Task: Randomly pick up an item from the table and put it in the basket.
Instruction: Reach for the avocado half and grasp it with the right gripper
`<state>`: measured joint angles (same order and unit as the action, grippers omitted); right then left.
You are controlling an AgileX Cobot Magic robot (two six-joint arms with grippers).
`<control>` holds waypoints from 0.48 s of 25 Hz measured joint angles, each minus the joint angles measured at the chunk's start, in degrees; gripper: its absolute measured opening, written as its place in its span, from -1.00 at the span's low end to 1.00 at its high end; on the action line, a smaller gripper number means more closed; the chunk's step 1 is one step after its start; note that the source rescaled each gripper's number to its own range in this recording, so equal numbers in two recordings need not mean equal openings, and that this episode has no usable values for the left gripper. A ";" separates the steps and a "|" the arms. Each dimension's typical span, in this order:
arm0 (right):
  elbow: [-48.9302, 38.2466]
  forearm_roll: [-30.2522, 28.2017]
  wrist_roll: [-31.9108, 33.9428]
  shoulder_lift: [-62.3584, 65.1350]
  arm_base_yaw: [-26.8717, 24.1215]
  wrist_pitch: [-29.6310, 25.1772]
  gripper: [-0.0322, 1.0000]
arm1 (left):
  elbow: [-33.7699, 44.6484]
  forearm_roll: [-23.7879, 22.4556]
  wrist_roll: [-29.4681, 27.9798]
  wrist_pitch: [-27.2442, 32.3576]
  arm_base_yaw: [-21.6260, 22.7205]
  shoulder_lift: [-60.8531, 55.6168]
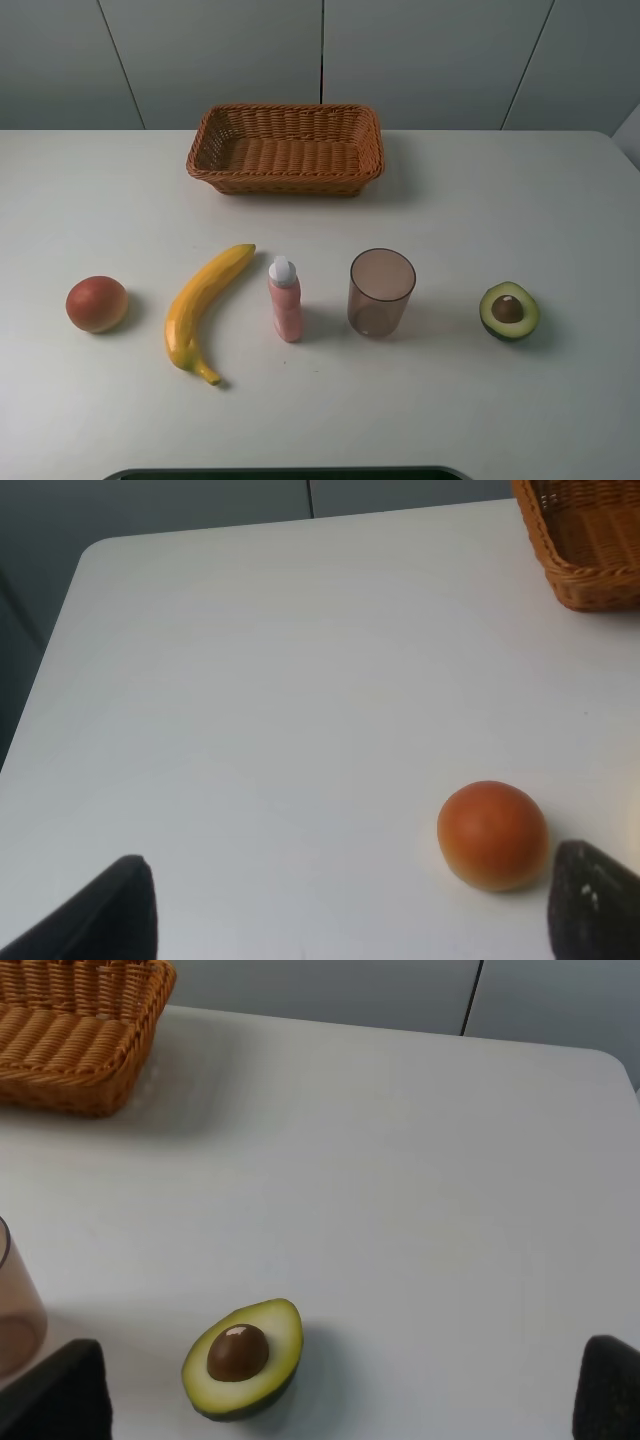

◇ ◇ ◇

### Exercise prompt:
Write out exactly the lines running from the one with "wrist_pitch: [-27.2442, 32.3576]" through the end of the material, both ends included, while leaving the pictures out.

### Reply:
  wrist_pitch: [-27.2442, 32.3576]
  arm_base_yaw: [-21.6260, 22.7205]
  shoulder_lift: [-60.8531, 55.6168]

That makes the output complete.